There’s never been a game like No Man’s Sky before, and there might never be a game like it again. But it’s important to remember that, despite all of the hype and expectations, No Man’s Sky is still just that: a game.
It’s not the future of entertainment, it’s not the culmination of decades of game development and it’s not going to change your life. It’s a game. But it’s also different than any other game before it — subtly so in some ways, drastically so in others.
Although I’ve only spent around 8-10 hours with the game (half pre-patch, half post-patch), I’m going to do my best to explain what exactly No Man’s Sky is, and why it’s such a hard game to classify or define.
When you boot up No Man’s Sky for the first time, you’ll find yourself stranded on a mysterious planet, standing in front of a broken down ship. Your first objective is to repair the ship and get it flying again, but after a few minutes of hunting down minerals, you’ll notice that your life support meter has begun to dwindle. If you don’t find an isotope to refill it, your suit’s life support system will eventually fail, and you’ll lose all of your health and die.

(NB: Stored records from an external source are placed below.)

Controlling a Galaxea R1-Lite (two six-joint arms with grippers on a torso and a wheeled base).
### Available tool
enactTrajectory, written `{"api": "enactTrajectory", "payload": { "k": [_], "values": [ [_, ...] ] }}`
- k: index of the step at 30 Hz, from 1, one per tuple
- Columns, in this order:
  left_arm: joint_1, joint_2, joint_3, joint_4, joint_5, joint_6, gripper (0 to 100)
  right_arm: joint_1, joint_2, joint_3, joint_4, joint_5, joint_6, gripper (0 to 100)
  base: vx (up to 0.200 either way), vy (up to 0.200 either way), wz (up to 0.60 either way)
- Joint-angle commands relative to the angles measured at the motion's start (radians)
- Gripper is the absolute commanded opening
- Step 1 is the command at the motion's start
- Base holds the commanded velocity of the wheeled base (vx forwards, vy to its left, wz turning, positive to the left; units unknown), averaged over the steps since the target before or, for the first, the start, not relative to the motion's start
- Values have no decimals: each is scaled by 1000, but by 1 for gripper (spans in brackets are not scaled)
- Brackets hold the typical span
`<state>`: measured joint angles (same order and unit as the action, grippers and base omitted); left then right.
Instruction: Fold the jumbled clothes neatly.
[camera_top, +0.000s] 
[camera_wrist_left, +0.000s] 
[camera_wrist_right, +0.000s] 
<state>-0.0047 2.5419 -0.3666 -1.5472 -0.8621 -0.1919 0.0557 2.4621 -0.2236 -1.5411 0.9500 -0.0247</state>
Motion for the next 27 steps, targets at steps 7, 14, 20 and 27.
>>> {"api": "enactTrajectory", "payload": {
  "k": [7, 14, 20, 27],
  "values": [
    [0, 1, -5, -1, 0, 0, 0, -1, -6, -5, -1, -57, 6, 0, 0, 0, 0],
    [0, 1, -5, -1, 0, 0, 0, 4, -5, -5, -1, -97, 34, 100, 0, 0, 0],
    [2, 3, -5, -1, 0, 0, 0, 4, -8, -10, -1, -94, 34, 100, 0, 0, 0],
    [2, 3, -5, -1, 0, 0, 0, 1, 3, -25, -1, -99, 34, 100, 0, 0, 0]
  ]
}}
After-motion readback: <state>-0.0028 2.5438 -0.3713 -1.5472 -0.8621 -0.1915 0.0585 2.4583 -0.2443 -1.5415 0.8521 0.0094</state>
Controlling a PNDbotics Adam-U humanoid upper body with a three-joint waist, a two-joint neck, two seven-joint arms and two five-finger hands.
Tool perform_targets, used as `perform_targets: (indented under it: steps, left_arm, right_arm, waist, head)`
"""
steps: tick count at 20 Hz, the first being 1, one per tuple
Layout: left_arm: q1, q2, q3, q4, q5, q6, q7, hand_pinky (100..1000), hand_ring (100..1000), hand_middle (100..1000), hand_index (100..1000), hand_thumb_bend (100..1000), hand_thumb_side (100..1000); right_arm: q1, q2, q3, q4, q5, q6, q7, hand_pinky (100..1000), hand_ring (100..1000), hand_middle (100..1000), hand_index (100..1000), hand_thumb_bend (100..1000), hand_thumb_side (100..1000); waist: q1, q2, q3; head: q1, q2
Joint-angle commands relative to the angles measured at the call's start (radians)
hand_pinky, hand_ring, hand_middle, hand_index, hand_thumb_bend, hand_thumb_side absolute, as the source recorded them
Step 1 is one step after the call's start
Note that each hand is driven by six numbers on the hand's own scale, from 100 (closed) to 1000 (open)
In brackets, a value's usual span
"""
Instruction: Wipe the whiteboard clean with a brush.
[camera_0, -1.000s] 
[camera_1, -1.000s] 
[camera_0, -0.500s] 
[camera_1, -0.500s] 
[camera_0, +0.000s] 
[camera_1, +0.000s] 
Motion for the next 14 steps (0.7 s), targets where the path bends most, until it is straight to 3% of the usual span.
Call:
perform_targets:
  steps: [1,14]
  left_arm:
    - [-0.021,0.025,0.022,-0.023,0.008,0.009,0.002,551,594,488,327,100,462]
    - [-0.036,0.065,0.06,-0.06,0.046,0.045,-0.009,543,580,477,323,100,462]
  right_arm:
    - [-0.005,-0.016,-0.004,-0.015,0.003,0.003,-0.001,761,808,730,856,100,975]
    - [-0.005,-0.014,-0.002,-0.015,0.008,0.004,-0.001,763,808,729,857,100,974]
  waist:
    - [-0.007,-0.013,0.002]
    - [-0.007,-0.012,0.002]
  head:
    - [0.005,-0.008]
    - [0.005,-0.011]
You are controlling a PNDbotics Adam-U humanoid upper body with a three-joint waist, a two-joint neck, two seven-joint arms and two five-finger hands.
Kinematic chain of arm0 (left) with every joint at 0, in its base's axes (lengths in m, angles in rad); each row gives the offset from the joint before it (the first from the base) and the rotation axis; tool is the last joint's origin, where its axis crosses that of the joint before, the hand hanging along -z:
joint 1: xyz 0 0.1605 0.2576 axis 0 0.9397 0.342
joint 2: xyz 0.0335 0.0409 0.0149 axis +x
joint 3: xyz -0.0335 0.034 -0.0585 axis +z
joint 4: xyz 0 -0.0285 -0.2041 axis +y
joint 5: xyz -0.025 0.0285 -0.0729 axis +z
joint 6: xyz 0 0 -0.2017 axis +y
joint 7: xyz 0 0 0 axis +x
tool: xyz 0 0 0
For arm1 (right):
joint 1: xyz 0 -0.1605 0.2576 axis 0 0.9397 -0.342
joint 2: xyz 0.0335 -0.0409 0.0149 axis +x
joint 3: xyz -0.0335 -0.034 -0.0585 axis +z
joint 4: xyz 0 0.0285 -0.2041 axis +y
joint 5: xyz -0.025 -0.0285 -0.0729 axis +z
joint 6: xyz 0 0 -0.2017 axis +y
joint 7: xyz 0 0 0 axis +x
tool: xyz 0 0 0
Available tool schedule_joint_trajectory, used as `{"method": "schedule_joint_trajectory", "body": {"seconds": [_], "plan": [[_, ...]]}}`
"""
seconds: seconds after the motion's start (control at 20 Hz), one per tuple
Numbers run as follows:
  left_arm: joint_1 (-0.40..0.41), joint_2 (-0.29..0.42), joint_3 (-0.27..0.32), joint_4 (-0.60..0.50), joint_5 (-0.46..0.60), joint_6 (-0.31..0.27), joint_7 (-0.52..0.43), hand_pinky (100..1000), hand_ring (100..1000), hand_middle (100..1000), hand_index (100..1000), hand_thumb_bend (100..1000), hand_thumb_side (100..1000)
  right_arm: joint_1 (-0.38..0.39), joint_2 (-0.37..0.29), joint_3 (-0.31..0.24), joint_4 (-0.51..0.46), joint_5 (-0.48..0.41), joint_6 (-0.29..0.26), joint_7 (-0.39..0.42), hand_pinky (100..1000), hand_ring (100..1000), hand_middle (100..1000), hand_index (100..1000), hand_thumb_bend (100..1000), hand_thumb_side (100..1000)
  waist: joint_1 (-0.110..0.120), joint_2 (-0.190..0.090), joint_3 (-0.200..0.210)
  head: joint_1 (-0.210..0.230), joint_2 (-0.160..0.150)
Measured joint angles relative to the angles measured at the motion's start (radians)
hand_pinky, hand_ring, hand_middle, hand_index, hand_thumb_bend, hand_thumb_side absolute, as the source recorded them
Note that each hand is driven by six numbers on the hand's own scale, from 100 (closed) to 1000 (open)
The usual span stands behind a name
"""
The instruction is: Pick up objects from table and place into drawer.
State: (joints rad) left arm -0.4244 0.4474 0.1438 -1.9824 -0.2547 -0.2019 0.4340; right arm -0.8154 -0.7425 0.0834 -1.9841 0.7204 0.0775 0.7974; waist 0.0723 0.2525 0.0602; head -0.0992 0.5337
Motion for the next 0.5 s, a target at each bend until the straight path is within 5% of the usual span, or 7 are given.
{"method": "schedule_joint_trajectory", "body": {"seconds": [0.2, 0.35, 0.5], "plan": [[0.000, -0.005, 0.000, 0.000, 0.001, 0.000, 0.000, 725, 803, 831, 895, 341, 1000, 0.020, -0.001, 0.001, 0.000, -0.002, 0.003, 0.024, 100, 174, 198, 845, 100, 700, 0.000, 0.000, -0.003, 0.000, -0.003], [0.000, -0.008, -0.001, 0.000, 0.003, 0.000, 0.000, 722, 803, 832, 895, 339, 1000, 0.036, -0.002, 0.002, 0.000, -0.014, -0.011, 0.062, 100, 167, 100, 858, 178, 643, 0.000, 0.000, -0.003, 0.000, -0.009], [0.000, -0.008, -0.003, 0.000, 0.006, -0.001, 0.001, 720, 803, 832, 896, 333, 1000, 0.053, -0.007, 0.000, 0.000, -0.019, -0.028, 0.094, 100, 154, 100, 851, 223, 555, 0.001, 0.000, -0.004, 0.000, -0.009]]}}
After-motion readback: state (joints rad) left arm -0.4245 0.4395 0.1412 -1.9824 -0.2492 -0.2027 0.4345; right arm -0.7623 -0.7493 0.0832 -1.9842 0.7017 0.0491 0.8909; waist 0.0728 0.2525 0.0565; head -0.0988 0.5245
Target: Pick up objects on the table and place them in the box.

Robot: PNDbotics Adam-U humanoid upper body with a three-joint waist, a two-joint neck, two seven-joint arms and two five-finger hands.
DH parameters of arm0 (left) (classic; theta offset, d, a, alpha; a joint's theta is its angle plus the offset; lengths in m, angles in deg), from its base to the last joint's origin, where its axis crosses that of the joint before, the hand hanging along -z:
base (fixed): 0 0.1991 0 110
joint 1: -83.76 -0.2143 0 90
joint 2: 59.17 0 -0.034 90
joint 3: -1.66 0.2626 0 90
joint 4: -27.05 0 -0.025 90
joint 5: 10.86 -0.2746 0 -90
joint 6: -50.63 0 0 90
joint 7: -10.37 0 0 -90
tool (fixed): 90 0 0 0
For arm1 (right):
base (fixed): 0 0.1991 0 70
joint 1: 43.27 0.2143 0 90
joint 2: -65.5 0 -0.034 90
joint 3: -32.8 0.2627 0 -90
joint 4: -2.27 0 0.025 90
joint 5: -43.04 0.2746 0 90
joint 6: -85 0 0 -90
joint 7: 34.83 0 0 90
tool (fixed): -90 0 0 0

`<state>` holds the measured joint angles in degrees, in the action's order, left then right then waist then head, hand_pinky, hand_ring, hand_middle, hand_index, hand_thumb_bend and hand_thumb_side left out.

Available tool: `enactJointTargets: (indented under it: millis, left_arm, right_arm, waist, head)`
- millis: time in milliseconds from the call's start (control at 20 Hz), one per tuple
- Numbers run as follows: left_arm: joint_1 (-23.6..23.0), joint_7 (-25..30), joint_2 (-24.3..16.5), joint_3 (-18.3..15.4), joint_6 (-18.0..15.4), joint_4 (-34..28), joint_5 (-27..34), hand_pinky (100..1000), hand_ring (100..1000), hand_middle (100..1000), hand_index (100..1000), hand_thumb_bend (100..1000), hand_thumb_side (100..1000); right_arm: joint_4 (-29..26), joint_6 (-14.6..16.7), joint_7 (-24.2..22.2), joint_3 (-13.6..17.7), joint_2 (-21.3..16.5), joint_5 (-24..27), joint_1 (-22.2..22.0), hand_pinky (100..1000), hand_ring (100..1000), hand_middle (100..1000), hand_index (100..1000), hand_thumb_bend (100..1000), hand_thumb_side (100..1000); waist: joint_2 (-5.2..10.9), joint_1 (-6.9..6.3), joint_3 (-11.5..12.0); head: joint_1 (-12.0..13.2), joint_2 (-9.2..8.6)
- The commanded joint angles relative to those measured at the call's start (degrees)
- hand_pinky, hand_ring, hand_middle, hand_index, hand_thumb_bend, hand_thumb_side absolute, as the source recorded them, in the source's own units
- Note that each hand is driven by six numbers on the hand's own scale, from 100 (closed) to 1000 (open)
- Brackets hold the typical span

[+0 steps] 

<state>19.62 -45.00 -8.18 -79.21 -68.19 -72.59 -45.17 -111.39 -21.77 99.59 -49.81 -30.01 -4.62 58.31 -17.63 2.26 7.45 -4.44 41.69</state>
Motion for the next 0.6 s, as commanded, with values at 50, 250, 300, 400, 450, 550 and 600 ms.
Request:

Although No Man’s Sky is about exploration, survival is the backbone of the game. Whether it’s your ship or your suit or your multi-tool, everything has to be constantly monitored and refueled. This was far more tedious before the update, as the inventory was smaller and the meters depleted faster, but it’s still something you have to be mindful of at all times, even when you’re idle.
If you sit your controller down and walk away, even on a peaceful planet with an agreeable atmosphere, you will eventually die, regardless of whether or not you’re attacked by a hostile creature. I only harp on this point because I wasn’t expecting it when I jumped in, even after playing a preview earlier this year.
Once you get into a rhythm, these survival mechanics become somewhat second nature. You’ll know to have some Carbon and some Plutonium on you at all times to keep your life support up and your Launch Thruster fueled. You’ll know to keep Titanium or Iron on your ship to recharge your shield in case you’re attacked by space pirates while transporting valuable minerals.
In time, it all will come naturally. But you might not enjoy doing it.
I’ve struggled with this over the past several days, but no matter how much fun I have with the game or how many wild discoveries I make as I travel between planets, I already feel like I’ve seen a majority of what the game has to offer. Before you sound off in the comments, let me explain myself.
Although I’m sure this will change as I progress further, the vast majority of my time has been spent collecting minerals and selling them on the market. Your suit, your ship and your multi-tool all have a certain amount of slots, which can be used to either store minerals or add upgrades. But not both. My ship, for example, has only 15 slots, so I have to choose carefully.
If I want a ship with upgraded weapons and stronger shields and more effective tools, I can either sacrifice valuable storage space or I can upgrade to a bigger ship. Now, there’s a chance I’ll find a bigger ship on my travels, stranded on a planet’s surface, but I could also just pay a million units for an NPC’s ship with 25+ slots at the system’s local space station.
Although plenty of gamers will find a healthy balance between improving their equipment and leisurely exploring the universe, I’m not that player. I love the diversity of the planets, I love journeying from one outpost to the next and I’m weirdly obsessed with learning as many languages as I can, but every time I fill up my inventory or have to hightail it out of a dogfight where I’m hopelessly outmatched, I feel pressured to start “making real progress” again.
This might be more of a personality flaw than it is a design flaw, but I imagine this can be a tricky balance for many players (as many players have expressed similar concerns in their own early impressions pieces).
So when I say I’ve seen what the game has to offer, I mean that I understand the gameplay loop that I’ve settled into. I will certainly adapt as new mechanics come into play and as I become a force to be reckoned with, but it only takes a few hours to find a play style that you’re comfortable with.
But that’s not a bad thing!
As I sit here typing this, all I can think about is the planets I’ve visited and my journey up to this point. There’s something undeniably engrossing about a game of infinite size and scope, and whether or not it can hold my interest for months to come is irrelevant at this point. I want to “live” in that gameplay loop I’ve discovered, even if it’s not as exciting or explosive as a Call of Duty campaign or a Rocket League match. No Man’s Sky is the ultimate video game comfort food.
I’ll have some more in-depth impressions of the game in the coming days and weeks, but I hope that this piece puts everything else I write about it into context. No Man’s Sky might not be the future of gaming, but it’s definitely defining the present.